GitSchemas (Permissive Licenses)
This repository contains scripts to crawl SQL-files from GitHub, parse them and extract structured database schema information from them. We do this, because we want to learn about the semantics of database tables in the wild (table names, column names, foreign key relations etc.).
Disclaimer: The dataset was created with research problems in the area of large scale data integration in mind, such as foreign key detection, and CSV-header detection. For other use cases, we strongly encourage users to revisit the data collection, parsing and extraction methods and align them with their concrete research objective.
Samples, containing only data from repos with a permissive license like MIT, Apache-2.0, are available for direct download above. We can provide other datasets for reproduction purposes upon request.
- GitSchemas Raw SQL File URLs (CSV)
- GitHub SQL Files Dataset (ZIP)
- GitSchemas (JSON; Full Dataset)
- Foreign Key Detection Training Dataset (CSV, Parquet)
The GitHub SQL Crawler was built using the GitHub Search API. We search GitHub for SQL code that contains a CREATE TABLE and a FOREIGN KEY statement to make sure we retrieve SQL scripts which actually define a schema.
The GitHub Search index contains ~7.8M SQL files, out of which ~0.7M contain the "CREATE TABLE FOREIGN KEY" keywords (s. Table).
Query | # Search Reults (Nov. 2021) |
---|---|
language: SQL | ~7.8M |
keywords: "CREAT TABLE FOREIGN KEY" language: SQL | ~ 0.8M |
keywords: "CREAT TABLE FOREIGN KEY" language: SQL (successfully downloaded) | ~ 0.7M |
keywords: "CREAT TABLE FOREIGN KEY" language: SQL (deduplicated) | ~ 0.37M |
The file-sizes of all SQL scripts containing the desired keywords, are distributed as follows:
It is Interesting to note is that there are no files >400 KB. Maybe GitHub does not perform language detection on files >400 KB.
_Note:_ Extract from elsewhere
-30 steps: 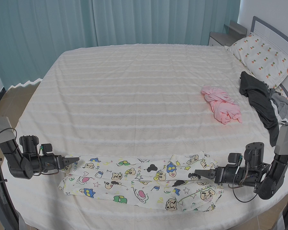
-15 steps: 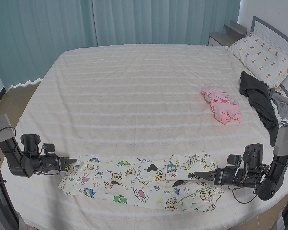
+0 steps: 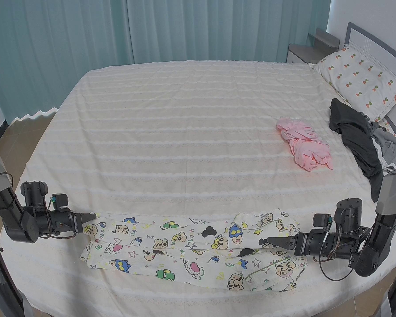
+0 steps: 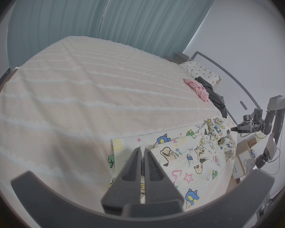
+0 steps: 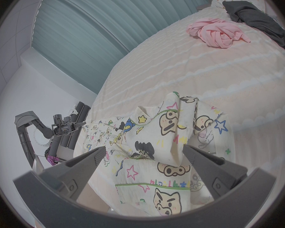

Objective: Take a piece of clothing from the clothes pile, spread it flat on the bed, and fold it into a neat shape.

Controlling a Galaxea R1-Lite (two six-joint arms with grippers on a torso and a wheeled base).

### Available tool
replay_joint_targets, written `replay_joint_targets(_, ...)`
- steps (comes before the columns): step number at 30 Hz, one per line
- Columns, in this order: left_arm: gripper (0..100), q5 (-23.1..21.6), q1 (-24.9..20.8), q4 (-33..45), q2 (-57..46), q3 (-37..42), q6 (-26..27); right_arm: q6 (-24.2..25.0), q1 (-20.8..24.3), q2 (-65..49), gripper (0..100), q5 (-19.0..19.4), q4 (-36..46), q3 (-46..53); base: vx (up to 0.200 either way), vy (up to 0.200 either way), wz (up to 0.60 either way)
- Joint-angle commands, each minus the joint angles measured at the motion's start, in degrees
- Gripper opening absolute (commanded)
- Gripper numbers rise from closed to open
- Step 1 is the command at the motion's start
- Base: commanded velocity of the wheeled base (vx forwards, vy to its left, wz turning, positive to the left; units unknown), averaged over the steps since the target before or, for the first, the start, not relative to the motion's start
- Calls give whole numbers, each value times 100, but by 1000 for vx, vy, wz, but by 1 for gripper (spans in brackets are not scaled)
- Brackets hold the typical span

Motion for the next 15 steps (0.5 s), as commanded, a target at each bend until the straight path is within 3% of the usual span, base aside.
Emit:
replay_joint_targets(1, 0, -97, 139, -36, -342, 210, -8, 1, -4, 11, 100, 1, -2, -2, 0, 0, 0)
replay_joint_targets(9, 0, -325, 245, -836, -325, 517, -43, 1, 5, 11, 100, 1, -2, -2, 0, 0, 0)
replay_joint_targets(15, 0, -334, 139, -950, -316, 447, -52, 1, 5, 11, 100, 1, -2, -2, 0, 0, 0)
The crawler performs the following three steps:
- (1) crawl a list of URLs
- (2) download files based on the list of URLs
- (3) deduplicate the downloaded files based on their sha256 hash
To facilitate downstream use cases, we want to extract structured schema information from the crawled SQL files. This includes things such as table names, column names, primary keys, and foreign keys including their reference table and their reference column names. However, the extraction is no simple feat, because the crawled SQL files may use different SQL dialects, contain comments, be incomplete, and/or contain syntactical errors.
We tried different parsing options available in Python, including the libraries sqlparse (Non-validating), mysqlparse (MySQL), pglast (Postgres), and queryparser (MySQL/Postrgres). Untimately, we foundpglast
to provide the best tradeoff between conveniece and parsing success (~16%), leaving us with a total of 61,038 schemas (s. Table).
Description | # of files |
---|---|
All SQL files | 373,156 |
Parsable with pglast | 61,038 (16.36%) |
pglast
extracts an abstract syntax tree (AST) from the SQL script, which we ultimately translate to JSON to facilitate further analysis.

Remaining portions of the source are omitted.